_YOUR ASSIGNMENT:_ All pictures are to be omitted while the lines starting at the line with "(373, 463): 0.41" and ending at the line with "thing at (167, 246), step" in the material below are retyped exactly, both ends included.

──────── PROVIDED MATERIAL

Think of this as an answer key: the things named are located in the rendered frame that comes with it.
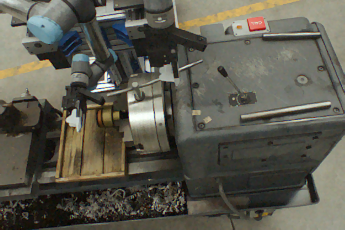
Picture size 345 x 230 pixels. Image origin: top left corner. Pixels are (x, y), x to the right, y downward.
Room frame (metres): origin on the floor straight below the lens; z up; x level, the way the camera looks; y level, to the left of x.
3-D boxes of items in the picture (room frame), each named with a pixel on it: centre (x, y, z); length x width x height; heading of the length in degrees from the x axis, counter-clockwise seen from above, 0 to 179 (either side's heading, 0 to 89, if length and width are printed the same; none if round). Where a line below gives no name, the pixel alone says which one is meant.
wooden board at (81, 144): (0.66, 0.40, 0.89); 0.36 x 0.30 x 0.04; 174
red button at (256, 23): (0.81, -0.36, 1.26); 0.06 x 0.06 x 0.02; 84
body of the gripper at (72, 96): (0.77, 0.41, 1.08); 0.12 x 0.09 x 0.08; 174
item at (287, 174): (0.61, -0.29, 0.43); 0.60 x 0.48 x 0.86; 84
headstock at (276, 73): (0.61, -0.29, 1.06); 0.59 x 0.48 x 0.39; 84
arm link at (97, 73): (0.94, 0.37, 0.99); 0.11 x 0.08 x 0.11; 134
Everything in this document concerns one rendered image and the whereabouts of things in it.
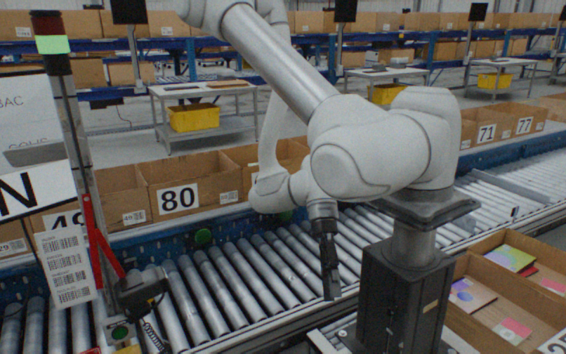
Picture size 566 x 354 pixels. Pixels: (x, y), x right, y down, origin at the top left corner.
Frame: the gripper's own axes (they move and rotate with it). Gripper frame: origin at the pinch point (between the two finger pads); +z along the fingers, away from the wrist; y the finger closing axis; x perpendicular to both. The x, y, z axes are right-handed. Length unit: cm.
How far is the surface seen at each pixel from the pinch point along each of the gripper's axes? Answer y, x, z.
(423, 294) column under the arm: 9.5, 21.5, 2.4
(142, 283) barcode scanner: 15.4, -45.6, -5.0
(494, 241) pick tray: -44, 75, -19
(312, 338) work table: -18.6, -4.8, 10.9
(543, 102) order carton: -152, 212, -147
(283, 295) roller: -33.9, -12.5, -3.8
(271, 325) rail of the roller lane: -23.8, -17.2, 6.0
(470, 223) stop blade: -60, 76, -31
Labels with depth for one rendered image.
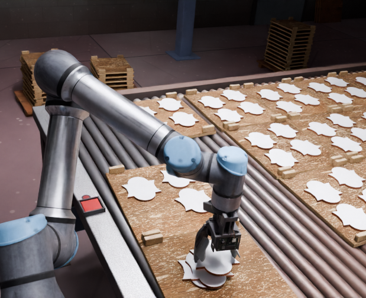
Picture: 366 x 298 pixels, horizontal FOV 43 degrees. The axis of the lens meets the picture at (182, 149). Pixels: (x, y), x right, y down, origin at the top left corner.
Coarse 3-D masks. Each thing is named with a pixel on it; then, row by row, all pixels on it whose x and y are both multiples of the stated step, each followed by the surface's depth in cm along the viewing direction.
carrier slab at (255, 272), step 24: (168, 240) 144; (192, 240) 145; (168, 264) 135; (240, 264) 137; (264, 264) 138; (168, 288) 127; (192, 288) 128; (240, 288) 129; (264, 288) 130; (288, 288) 130
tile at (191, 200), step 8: (184, 192) 165; (192, 192) 166; (200, 192) 166; (176, 200) 161; (184, 200) 161; (192, 200) 161; (200, 200) 162; (208, 200) 162; (184, 208) 158; (192, 208) 157; (200, 208) 158
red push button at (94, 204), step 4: (88, 200) 159; (92, 200) 159; (96, 200) 160; (84, 204) 157; (88, 204) 158; (92, 204) 158; (96, 204) 158; (100, 204) 158; (84, 208) 155; (88, 208) 156; (92, 208) 156; (96, 208) 156
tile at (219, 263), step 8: (208, 248) 132; (208, 256) 129; (216, 256) 130; (224, 256) 130; (200, 264) 126; (208, 264) 126; (216, 264) 126; (224, 264) 127; (232, 264) 128; (208, 272) 124; (216, 272) 124; (224, 272) 124
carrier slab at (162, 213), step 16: (112, 176) 172; (128, 176) 173; (144, 176) 174; (160, 176) 174; (176, 192) 166; (208, 192) 168; (128, 208) 156; (144, 208) 157; (160, 208) 158; (176, 208) 158; (128, 224) 151; (144, 224) 150; (160, 224) 150; (176, 224) 151; (192, 224) 151
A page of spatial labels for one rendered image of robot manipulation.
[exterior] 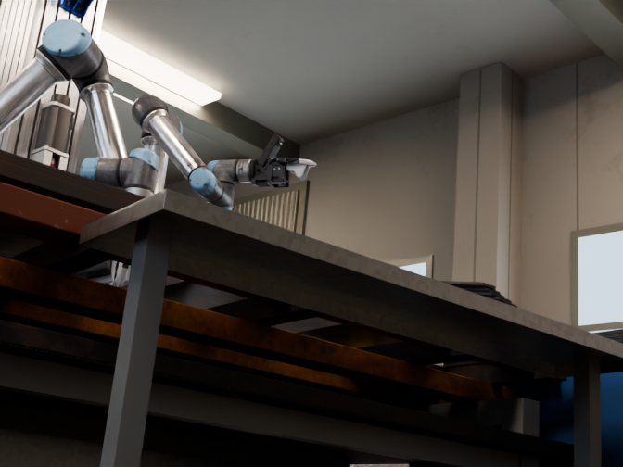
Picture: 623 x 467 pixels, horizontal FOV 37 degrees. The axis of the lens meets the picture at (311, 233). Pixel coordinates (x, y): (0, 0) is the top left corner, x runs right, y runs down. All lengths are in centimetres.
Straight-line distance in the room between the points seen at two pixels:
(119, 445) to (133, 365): 11
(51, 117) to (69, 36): 47
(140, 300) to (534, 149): 462
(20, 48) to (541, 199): 344
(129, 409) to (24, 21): 204
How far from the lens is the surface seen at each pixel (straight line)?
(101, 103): 262
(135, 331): 134
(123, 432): 132
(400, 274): 152
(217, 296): 208
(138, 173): 234
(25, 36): 313
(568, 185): 559
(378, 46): 574
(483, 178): 559
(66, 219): 156
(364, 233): 638
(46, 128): 296
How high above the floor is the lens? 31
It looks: 19 degrees up
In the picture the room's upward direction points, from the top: 5 degrees clockwise
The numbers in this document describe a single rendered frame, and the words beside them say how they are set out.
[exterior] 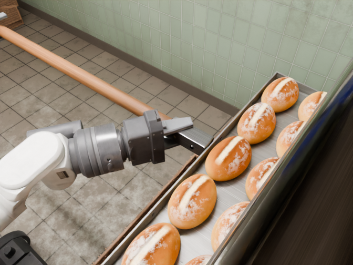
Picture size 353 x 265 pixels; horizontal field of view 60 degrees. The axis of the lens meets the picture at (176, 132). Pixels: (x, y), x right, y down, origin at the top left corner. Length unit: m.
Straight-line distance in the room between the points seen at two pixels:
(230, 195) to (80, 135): 0.27
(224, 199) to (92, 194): 1.50
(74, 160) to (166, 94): 1.98
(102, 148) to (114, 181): 1.45
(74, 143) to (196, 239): 0.25
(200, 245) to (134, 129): 0.22
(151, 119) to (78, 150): 0.13
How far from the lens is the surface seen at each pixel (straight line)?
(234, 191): 0.53
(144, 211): 1.01
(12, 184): 0.52
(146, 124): 0.54
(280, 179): 0.24
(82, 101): 2.53
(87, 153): 0.53
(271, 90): 0.65
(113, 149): 0.52
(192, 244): 0.48
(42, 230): 1.93
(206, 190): 0.47
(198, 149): 0.55
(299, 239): 0.25
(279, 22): 1.82
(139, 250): 0.42
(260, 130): 0.57
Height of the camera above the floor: 1.63
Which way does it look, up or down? 48 degrees down
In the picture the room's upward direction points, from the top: straight up
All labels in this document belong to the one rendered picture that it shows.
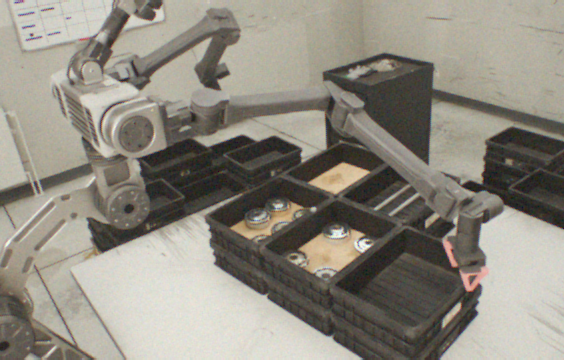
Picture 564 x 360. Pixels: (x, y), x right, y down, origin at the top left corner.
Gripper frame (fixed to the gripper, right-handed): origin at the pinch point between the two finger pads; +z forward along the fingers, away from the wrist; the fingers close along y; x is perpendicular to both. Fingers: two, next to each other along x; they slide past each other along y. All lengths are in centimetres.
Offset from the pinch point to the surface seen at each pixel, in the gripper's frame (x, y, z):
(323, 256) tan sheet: 30, 42, 22
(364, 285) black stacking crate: 19.8, 24.7, 21.4
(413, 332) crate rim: 14.0, -6.3, 11.6
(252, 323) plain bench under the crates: 56, 28, 35
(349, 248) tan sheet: 21, 45, 22
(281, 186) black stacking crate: 41, 85, 17
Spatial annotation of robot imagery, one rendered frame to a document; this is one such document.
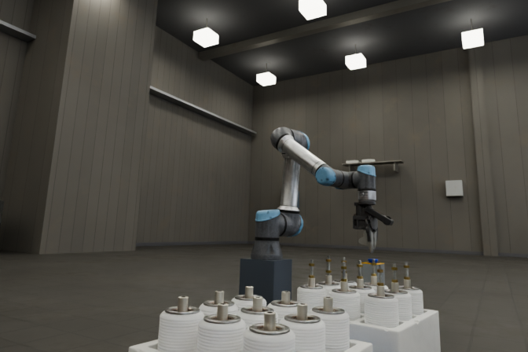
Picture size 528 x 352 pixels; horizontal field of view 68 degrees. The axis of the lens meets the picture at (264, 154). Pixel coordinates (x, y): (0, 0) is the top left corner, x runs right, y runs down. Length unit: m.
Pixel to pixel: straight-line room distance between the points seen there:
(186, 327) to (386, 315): 0.58
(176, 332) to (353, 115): 11.22
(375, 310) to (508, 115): 10.26
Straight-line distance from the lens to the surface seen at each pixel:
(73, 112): 6.98
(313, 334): 0.85
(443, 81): 11.67
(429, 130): 11.31
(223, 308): 0.85
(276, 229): 1.86
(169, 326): 0.91
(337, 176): 1.66
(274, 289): 1.80
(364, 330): 1.22
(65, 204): 6.80
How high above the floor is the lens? 0.43
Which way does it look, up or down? 11 degrees up
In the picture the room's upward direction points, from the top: 2 degrees clockwise
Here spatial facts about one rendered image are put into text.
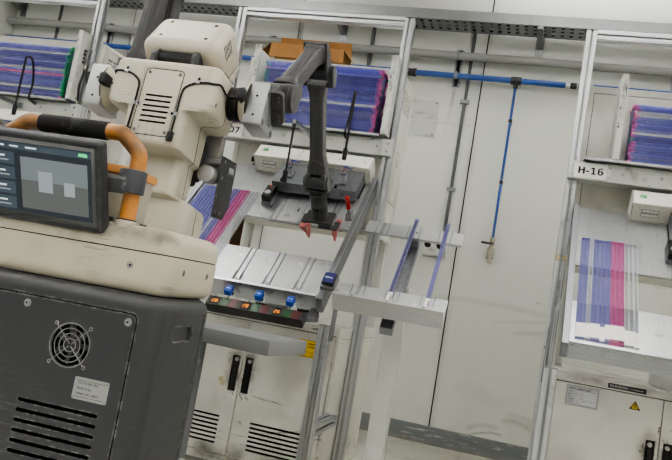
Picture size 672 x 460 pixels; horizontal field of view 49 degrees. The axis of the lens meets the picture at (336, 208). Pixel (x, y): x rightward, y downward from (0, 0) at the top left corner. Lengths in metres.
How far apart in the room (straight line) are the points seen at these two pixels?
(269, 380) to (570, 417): 1.06
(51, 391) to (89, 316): 0.15
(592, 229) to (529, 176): 1.63
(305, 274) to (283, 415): 0.57
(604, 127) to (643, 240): 0.53
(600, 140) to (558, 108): 1.42
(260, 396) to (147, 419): 1.41
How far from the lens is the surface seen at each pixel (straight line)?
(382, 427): 2.48
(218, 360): 2.87
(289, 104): 1.95
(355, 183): 2.82
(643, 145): 2.87
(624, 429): 2.67
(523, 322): 4.28
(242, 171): 3.06
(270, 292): 2.46
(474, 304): 4.29
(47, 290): 1.50
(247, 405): 2.83
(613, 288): 2.52
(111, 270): 1.43
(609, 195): 3.02
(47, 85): 3.61
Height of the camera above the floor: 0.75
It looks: 6 degrees up
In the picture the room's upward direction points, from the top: 10 degrees clockwise
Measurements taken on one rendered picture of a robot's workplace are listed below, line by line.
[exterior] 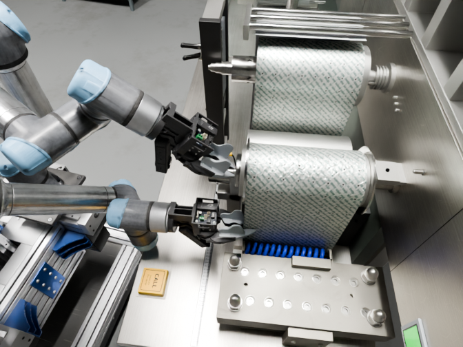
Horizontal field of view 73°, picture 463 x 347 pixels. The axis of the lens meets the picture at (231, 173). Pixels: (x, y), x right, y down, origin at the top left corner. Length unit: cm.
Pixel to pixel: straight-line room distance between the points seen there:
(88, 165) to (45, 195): 168
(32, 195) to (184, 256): 43
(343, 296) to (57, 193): 73
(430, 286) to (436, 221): 11
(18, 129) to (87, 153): 194
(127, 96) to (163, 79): 251
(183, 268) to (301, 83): 60
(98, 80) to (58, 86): 275
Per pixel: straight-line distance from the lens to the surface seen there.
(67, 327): 179
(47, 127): 66
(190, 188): 110
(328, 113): 82
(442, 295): 62
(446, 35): 76
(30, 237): 141
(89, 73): 59
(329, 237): 82
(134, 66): 333
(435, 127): 66
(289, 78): 75
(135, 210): 79
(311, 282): 84
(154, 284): 95
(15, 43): 100
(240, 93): 144
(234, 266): 80
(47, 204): 86
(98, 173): 245
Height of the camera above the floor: 180
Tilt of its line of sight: 53 degrees down
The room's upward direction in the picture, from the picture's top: straight up
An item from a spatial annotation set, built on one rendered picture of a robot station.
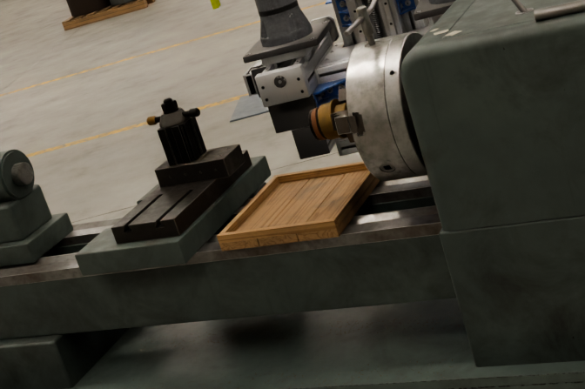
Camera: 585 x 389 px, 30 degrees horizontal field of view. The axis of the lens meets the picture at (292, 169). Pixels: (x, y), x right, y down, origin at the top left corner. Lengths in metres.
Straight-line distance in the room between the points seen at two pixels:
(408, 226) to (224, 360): 0.68
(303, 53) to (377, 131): 0.81
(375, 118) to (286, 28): 0.85
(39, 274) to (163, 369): 0.40
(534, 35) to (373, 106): 0.40
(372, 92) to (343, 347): 0.68
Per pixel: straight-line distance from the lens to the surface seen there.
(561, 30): 2.08
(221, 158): 2.69
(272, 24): 3.09
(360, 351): 2.62
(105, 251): 2.64
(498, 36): 2.11
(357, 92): 2.31
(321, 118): 2.46
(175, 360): 2.88
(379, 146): 2.31
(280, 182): 2.81
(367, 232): 2.39
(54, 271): 2.84
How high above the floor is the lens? 1.73
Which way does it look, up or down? 17 degrees down
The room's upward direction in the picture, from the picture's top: 18 degrees counter-clockwise
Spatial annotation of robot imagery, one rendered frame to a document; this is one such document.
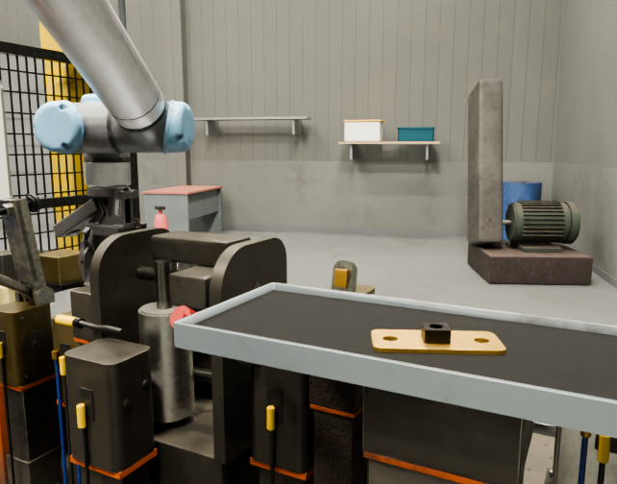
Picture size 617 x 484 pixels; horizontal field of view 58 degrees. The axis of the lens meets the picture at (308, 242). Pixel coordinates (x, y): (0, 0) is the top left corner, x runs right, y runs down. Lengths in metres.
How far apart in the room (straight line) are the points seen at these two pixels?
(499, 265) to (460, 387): 5.34
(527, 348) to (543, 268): 5.39
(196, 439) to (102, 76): 0.44
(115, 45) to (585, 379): 0.59
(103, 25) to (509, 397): 0.56
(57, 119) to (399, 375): 0.67
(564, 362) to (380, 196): 8.24
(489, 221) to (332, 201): 3.41
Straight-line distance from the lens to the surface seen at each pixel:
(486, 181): 5.92
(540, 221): 5.95
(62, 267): 1.31
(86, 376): 0.62
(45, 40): 1.84
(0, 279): 0.93
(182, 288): 0.60
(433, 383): 0.33
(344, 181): 8.63
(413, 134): 7.97
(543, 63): 8.78
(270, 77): 8.93
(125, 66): 0.74
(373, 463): 0.41
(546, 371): 0.36
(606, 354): 0.40
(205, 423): 0.71
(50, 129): 0.89
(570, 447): 0.54
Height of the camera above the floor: 1.29
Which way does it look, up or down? 9 degrees down
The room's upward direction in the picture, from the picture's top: straight up
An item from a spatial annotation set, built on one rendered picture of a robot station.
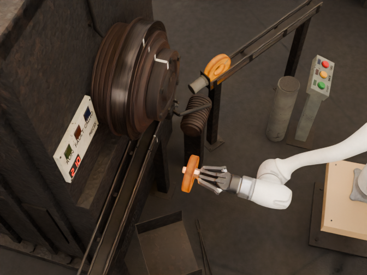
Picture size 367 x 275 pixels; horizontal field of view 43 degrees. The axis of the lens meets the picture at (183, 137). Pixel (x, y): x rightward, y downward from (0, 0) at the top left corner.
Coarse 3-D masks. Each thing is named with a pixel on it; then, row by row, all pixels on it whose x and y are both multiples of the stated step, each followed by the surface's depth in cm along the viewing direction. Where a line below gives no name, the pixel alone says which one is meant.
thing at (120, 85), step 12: (144, 24) 169; (156, 24) 172; (132, 36) 163; (144, 36) 162; (132, 48) 161; (120, 60) 160; (132, 60) 158; (120, 72) 160; (132, 72) 158; (120, 84) 160; (132, 84) 162; (120, 96) 161; (120, 108) 164; (120, 120) 167; (120, 132) 176; (132, 132) 176
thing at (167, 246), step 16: (144, 224) 194; (160, 224) 200; (176, 224) 203; (144, 240) 200; (160, 240) 200; (176, 240) 200; (144, 256) 184; (160, 256) 197; (176, 256) 197; (192, 256) 197; (160, 272) 194; (176, 272) 194; (192, 272) 181
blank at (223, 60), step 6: (222, 54) 233; (216, 60) 230; (222, 60) 232; (228, 60) 235; (210, 66) 230; (216, 66) 232; (222, 66) 239; (228, 66) 240; (204, 72) 234; (210, 72) 232; (216, 72) 240; (222, 72) 240; (210, 78) 236
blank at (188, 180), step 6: (192, 156) 189; (198, 156) 192; (192, 162) 186; (198, 162) 195; (186, 168) 185; (192, 168) 184; (186, 174) 184; (192, 174) 184; (186, 180) 184; (192, 180) 194; (186, 186) 186
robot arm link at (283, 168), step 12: (360, 132) 166; (336, 144) 174; (348, 144) 168; (360, 144) 166; (300, 156) 188; (312, 156) 182; (324, 156) 176; (336, 156) 172; (348, 156) 170; (264, 168) 196; (276, 168) 193; (288, 168) 193
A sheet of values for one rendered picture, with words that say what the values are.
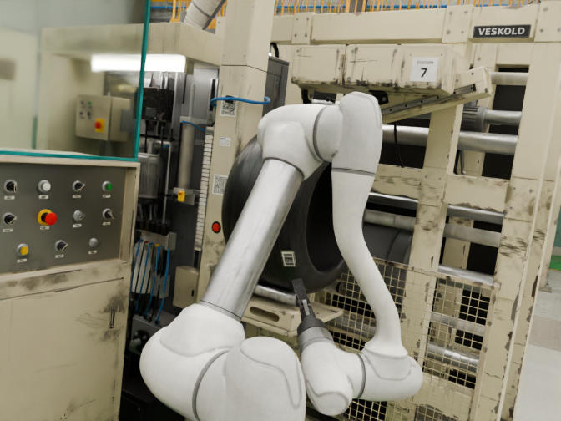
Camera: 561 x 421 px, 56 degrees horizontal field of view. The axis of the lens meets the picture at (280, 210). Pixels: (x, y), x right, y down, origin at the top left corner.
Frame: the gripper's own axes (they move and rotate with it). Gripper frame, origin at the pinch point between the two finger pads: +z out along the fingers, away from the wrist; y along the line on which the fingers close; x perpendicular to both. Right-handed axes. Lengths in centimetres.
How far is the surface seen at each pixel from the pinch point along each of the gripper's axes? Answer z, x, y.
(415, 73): 52, 56, -36
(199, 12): 134, -12, -57
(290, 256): 12.8, -0.1, -2.6
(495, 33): 69, 94, -38
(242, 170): 33.6, -8.4, -24.0
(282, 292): 17.5, -4.7, 14.7
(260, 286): 23.2, -11.3, 14.7
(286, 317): 10.4, -5.2, 19.2
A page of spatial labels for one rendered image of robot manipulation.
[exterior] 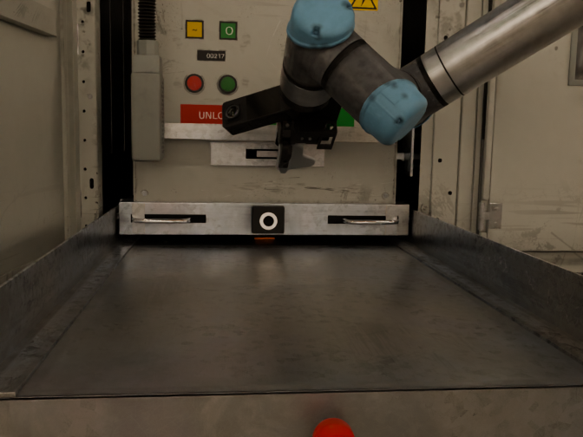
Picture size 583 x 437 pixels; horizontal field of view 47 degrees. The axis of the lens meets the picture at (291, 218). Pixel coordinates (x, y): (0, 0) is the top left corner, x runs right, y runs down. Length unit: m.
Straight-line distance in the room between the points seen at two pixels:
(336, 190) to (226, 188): 0.21
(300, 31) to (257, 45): 0.46
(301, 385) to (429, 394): 0.11
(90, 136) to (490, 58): 0.68
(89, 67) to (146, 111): 0.14
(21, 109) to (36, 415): 0.60
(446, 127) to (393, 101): 0.50
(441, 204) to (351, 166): 0.18
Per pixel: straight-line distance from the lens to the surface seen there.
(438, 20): 1.27
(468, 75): 0.89
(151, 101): 1.13
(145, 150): 1.13
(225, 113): 0.97
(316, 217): 1.24
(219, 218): 1.23
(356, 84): 0.78
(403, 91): 0.78
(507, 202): 1.29
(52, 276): 0.80
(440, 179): 1.26
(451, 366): 0.63
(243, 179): 1.24
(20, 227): 1.07
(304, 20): 0.78
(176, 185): 1.24
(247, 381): 0.57
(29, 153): 1.09
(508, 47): 0.88
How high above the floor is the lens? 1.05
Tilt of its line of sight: 7 degrees down
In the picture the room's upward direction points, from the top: 1 degrees clockwise

────────────────

_FINISHED EXERCISE:_
(373, 463): 0.41
(546, 371): 0.36
(606, 354): 0.40
(205, 423): 0.71
(50, 129): 0.89
(570, 447): 0.54
Height of the camera above the floor: 1.29
Which way does it look, up or down? 9 degrees down
The room's upward direction in the picture, from the picture's top: straight up
An item from a spatial annotation set, built on one rendered picture of a robot station.
Picture size 367 x 275 pixels; horizontal field of view 43 degrees. The axis of the lens meets the picture at (183, 137). Pixel (x, y): x rightward, y downward from (0, 0) at the top left corner.
Coarse 3-D masks. Each thing is named with a pixel on it; then, row by row, all pixels on it whose x and y are both multiples of the stated step, each followed by the surface's depth in cm along the viewing direction. Where a line below gives no name, the pixel alone says which one is meant.
thing at (120, 85), step 12: (144, 24) 169; (156, 24) 172; (132, 36) 163; (144, 36) 162; (132, 48) 161; (120, 60) 160; (132, 60) 158; (120, 72) 160; (132, 72) 158; (120, 84) 160; (132, 84) 162; (120, 96) 161; (120, 108) 164; (120, 120) 167; (120, 132) 176; (132, 132) 176
thing at (167, 246), step 16: (144, 224) 194; (160, 224) 200; (176, 224) 203; (144, 240) 200; (160, 240) 200; (176, 240) 200; (144, 256) 184; (160, 256) 197; (176, 256) 197; (192, 256) 197; (160, 272) 194; (176, 272) 194; (192, 272) 181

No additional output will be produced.